From the entries below, pull out each line where "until" appears.

(Dataset items)
-- Opening Marker --
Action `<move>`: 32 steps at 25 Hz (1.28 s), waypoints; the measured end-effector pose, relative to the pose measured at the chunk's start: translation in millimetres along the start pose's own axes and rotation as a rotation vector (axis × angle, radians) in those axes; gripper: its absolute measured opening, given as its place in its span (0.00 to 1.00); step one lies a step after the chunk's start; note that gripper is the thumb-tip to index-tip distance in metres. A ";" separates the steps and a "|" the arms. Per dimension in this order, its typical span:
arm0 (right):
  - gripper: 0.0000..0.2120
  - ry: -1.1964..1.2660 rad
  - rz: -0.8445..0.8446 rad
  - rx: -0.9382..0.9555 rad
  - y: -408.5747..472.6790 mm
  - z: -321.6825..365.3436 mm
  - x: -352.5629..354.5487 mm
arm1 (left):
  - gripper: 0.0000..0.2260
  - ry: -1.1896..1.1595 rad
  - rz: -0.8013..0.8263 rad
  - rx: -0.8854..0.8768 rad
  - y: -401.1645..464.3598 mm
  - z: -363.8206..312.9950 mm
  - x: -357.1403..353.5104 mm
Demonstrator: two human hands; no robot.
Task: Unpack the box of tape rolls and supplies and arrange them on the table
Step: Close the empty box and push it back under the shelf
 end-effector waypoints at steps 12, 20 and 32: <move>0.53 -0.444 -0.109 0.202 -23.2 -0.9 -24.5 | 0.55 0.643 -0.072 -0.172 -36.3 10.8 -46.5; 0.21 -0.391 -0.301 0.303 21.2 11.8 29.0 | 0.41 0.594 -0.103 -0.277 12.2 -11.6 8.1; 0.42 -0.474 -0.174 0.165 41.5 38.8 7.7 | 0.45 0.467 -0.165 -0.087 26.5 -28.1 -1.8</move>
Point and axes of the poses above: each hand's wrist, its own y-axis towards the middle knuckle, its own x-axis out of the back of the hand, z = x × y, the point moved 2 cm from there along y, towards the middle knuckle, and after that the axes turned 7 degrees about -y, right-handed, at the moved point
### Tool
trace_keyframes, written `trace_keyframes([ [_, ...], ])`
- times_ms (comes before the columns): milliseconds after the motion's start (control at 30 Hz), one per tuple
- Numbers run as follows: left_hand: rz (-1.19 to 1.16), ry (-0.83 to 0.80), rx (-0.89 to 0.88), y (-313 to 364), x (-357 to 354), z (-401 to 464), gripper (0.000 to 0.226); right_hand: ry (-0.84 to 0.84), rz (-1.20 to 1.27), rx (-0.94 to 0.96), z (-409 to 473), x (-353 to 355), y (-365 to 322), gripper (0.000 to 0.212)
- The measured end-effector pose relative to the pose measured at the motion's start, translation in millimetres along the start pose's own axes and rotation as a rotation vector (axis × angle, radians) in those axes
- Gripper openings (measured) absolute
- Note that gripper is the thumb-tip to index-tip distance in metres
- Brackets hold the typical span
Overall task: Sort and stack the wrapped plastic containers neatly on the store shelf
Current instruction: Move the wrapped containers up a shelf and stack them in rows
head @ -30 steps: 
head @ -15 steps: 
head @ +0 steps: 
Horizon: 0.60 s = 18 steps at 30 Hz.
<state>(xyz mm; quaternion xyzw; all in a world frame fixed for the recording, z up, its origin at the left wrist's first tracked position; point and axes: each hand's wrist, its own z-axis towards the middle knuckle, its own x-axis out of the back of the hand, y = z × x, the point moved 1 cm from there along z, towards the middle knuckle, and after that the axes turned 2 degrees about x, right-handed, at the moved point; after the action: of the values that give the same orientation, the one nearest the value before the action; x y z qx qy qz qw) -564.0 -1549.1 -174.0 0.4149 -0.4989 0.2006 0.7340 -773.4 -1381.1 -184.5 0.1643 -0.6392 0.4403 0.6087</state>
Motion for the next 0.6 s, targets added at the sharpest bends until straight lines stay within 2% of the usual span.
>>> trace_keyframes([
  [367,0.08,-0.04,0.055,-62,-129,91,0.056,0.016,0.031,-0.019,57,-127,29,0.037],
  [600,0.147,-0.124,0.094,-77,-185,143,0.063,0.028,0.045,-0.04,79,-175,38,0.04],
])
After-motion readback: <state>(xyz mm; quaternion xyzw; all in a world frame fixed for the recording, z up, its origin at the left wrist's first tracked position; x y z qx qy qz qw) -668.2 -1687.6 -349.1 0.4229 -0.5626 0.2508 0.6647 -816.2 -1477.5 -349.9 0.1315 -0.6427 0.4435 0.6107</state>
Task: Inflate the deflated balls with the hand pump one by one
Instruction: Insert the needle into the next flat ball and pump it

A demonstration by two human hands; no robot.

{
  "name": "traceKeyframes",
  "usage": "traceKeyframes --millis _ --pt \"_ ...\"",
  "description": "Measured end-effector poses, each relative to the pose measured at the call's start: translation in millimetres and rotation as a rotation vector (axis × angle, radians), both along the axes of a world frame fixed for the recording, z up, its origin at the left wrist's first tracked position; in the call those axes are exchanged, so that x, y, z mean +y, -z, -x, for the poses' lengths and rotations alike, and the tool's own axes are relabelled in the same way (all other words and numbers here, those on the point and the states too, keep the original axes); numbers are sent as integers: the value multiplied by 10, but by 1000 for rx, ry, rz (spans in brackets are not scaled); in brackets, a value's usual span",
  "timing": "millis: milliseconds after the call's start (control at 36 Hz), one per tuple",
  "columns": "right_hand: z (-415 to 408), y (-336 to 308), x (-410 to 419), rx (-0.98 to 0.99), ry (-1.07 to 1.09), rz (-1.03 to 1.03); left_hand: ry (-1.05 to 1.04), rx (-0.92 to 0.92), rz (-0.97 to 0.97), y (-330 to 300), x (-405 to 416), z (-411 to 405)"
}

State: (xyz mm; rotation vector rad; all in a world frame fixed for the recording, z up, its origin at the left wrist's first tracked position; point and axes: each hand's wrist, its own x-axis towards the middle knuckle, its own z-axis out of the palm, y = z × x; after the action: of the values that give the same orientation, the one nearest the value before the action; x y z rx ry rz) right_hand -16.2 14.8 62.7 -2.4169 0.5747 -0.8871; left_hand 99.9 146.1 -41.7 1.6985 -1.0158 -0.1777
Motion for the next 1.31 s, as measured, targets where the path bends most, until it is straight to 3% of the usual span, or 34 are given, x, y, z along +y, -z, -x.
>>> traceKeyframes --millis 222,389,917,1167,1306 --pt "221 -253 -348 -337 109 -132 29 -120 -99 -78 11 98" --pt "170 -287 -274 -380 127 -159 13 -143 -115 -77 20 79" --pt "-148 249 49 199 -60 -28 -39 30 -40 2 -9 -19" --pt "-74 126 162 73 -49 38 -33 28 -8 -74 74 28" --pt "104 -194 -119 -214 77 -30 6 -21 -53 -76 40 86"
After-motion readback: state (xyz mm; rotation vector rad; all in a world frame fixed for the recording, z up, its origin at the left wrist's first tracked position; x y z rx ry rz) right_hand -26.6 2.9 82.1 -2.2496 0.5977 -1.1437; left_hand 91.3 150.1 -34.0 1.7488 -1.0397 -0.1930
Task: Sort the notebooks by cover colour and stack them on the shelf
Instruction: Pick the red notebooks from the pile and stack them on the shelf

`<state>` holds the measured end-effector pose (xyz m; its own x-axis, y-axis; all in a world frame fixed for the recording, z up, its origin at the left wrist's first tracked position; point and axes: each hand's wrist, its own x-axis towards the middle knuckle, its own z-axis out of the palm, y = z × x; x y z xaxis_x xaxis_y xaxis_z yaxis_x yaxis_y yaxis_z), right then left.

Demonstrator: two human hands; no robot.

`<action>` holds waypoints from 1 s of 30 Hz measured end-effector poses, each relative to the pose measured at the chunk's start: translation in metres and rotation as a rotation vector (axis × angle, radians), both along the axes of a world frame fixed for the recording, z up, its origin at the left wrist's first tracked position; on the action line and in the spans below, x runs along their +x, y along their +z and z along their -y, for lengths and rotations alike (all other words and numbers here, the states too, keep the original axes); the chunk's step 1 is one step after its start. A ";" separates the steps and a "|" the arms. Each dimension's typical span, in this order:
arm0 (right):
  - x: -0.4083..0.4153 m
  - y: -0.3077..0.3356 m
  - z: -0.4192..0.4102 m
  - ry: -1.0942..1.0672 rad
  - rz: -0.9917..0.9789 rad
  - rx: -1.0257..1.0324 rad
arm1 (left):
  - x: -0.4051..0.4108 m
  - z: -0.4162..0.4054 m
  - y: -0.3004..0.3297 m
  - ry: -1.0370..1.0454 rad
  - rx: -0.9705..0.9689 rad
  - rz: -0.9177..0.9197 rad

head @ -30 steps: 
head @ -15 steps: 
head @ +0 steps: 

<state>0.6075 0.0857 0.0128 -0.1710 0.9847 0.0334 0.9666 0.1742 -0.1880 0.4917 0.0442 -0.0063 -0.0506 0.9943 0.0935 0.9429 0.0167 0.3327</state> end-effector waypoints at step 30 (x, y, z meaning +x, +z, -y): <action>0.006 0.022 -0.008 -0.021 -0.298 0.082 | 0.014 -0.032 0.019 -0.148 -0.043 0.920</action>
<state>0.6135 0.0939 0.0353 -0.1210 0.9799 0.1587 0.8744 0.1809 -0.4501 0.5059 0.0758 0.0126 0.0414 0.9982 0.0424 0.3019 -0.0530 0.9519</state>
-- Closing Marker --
- [Written reply]
Motion for the next 0.6 s, targets added at the sharpest bends until straight lines stay within 2% of the usual span.
Motion for the next 1.31 s, as measured, targets where the path bends most, until it is straight to 3% of the usual span, or 34 are given, x, y, z along +y, -z, -x.

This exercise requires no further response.